EXERCISE AIM: Among the records, which lines hold the word "black"? Pick them out.

Items from a dataset:
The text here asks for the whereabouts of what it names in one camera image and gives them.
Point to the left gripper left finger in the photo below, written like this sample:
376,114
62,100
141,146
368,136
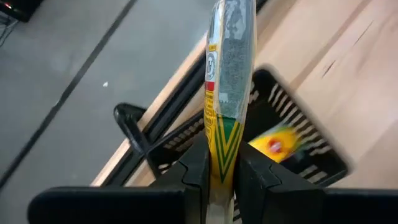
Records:
192,174

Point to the black plastic basket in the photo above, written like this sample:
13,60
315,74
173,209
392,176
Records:
270,112

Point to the staples packet yellow green print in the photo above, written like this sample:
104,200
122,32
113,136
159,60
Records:
231,62

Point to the packet with yellow green print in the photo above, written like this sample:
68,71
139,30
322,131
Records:
276,144

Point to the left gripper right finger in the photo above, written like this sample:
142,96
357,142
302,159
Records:
255,177

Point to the black device with red light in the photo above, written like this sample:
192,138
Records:
21,7

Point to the black clamp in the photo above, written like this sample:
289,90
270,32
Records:
130,119

YOUR SOLUTION:
Point to the black plastic basket in the photo above, written like this sample:
Point to the black device with red light in the photo above, written like this sample:
Point to the black clamp in the photo above, written like this sample:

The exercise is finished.